== WHAT IS REQUIRED ==
Copy out all of the data below exactly, so that no word differs from the original.

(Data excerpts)
====================
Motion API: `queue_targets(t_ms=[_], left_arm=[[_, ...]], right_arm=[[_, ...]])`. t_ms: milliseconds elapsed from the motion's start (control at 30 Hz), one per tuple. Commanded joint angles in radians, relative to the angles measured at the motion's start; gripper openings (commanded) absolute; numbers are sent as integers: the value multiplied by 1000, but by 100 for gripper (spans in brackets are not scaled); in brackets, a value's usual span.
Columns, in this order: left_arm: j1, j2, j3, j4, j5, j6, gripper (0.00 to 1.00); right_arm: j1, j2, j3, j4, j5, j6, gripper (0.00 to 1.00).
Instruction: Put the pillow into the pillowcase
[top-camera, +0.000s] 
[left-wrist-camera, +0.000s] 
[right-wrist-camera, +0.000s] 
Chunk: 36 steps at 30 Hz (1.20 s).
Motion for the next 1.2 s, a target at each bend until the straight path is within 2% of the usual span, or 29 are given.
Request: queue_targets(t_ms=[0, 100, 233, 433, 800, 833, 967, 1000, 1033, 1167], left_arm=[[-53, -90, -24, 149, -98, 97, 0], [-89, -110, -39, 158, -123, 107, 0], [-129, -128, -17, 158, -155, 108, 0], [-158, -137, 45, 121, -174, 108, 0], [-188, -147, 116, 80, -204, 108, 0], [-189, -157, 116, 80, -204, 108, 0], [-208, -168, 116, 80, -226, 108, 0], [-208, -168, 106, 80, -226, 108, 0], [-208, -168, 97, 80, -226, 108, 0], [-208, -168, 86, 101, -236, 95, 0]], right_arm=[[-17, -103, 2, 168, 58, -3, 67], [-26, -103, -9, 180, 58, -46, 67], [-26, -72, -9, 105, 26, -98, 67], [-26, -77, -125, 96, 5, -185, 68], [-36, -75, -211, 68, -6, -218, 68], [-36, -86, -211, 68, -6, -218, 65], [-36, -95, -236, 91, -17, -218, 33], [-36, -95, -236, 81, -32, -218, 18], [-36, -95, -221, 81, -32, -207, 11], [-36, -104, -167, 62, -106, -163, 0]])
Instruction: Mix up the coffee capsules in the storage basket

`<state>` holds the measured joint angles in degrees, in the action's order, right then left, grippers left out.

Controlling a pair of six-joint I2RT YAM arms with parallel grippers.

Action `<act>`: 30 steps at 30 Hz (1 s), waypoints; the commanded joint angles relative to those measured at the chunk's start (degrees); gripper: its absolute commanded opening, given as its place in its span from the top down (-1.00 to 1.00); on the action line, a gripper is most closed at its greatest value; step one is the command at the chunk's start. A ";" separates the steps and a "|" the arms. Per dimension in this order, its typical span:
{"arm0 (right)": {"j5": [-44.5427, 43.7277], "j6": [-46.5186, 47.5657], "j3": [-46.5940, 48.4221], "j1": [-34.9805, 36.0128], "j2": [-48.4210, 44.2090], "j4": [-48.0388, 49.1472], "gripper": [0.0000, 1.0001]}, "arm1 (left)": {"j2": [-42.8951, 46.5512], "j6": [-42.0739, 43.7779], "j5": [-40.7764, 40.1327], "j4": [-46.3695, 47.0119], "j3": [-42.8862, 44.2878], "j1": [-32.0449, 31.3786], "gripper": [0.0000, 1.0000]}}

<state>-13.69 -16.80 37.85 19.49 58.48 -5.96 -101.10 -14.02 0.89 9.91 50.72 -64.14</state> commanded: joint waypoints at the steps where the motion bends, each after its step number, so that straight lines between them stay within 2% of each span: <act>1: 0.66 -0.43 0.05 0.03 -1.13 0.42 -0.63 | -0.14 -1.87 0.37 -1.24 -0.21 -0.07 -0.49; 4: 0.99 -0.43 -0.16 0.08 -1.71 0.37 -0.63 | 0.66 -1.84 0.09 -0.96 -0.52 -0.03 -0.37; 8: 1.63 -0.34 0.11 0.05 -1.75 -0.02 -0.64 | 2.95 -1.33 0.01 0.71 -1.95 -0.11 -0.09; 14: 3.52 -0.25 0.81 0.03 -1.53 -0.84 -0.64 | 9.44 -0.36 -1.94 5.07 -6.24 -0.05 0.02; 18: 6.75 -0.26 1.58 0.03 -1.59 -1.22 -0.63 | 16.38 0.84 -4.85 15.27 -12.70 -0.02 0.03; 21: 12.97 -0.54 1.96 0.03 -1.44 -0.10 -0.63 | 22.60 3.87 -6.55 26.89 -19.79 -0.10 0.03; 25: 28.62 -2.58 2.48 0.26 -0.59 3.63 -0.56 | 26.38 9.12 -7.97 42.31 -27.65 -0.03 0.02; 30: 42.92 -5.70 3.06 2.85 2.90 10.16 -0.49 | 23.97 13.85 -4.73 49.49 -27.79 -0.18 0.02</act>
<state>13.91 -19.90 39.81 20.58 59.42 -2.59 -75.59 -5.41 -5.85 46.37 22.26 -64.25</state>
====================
== RESULT BELOW ==
Motion API: `queue_targets(t_ms=[_], left_arm=[[_, ...]], right_arm=[[_, ...]])`. t_ms: milliseconds elapsed from the motion's start (control at 30 Hz), one per tuple. Commanded joint angles in radians, relative to the angles measured at the motion's start; gripper openings (commanded) absolute; numbers are sent as integers: the value multiplied by 1000, but by 100 for gripper (spans in brackets are not scaled); in brackets, a value's usual span.
Columns, in this order: left_arm: j1, j2, j3, j4, j5, j6, gripper (0.00 to 1.00); right_arm: j1, j2, j3, j4, j5, j6, gripper (0.00 to 1.00).
Instruction: Put the pillow into the pillowcase
[top-camera, +0.000s] 
[left-wrist-camera, +0.000s] 
[right-wrist-camera, +0.000s] 
Chunk: 36 steps at 30 Hz (1.20 s).
Motion for the next 1.2 s, a target at each bend until the straight path is within 2% of the usual span, or 29 are given.
Request: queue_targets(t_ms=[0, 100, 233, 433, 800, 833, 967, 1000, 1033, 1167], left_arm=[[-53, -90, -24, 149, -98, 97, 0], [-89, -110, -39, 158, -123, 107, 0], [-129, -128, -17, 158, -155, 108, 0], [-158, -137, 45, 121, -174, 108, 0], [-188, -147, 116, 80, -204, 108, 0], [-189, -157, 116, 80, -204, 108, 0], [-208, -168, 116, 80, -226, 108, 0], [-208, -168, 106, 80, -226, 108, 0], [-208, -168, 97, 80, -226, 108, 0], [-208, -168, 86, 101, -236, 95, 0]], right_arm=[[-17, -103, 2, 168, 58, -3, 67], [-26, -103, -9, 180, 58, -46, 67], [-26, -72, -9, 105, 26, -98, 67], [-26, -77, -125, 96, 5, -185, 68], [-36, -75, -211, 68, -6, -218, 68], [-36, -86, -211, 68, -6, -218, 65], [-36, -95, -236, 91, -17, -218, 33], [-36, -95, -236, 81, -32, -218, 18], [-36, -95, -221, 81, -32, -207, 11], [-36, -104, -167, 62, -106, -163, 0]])
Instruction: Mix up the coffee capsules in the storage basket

`<state>` holds the measured joint angles in degrees, in the action's order, right then left, grippers left out.

Controlling a pair of six-joint I2RT YAM arms with parallel grippers.

Action `<act>`: 30 steps at 30 Hz (1 s), waypoints; the commanded joint angles relative to those measured at the chunk's start (degrees); gripper: its absolute commanded opening, given as its place in its span from the top down (-1.00 to 1.00); on the action line, a gripper is most closed at its greatest value; step one is the command at the chunk's start. A ";" separates the steps and a "|" the arms. Per dimension in this order, its typical span:
{"arm0 (right)": {"j5": [-44.5427, 43.7277], "j6": [-46.5186, 47.5657], "j3": [-46.5940, 48.4221], "j1": [-34.9805, 36.0128], "j2": [-48.4210, 44.2090], "j4": [-48.0388, 49.1472], "gripper": [0.0000, 1.0001]}, "arm1 (left)": {"j2": [-42.8951, 46.5512], "j6": [-42.0739, 43.7779], "j5": [-40.7764, 40.1327], "j4": [-46.3695, 47.0119], "j3": [-42.8862, 44.2878], "j1": [-32.0449, 31.3786], "gripper": [0.0000, 1.0000]}}

<state>-13.69 -16.80 37.85 19.49 58.48 -5.96 -101.10 -14.02 0.89 9.91 50.72 -64.14</state> commanded: joint waypoints at the steps where the motion bends, each after its step number, so that straight lines between them stay within 2% of each span: <act>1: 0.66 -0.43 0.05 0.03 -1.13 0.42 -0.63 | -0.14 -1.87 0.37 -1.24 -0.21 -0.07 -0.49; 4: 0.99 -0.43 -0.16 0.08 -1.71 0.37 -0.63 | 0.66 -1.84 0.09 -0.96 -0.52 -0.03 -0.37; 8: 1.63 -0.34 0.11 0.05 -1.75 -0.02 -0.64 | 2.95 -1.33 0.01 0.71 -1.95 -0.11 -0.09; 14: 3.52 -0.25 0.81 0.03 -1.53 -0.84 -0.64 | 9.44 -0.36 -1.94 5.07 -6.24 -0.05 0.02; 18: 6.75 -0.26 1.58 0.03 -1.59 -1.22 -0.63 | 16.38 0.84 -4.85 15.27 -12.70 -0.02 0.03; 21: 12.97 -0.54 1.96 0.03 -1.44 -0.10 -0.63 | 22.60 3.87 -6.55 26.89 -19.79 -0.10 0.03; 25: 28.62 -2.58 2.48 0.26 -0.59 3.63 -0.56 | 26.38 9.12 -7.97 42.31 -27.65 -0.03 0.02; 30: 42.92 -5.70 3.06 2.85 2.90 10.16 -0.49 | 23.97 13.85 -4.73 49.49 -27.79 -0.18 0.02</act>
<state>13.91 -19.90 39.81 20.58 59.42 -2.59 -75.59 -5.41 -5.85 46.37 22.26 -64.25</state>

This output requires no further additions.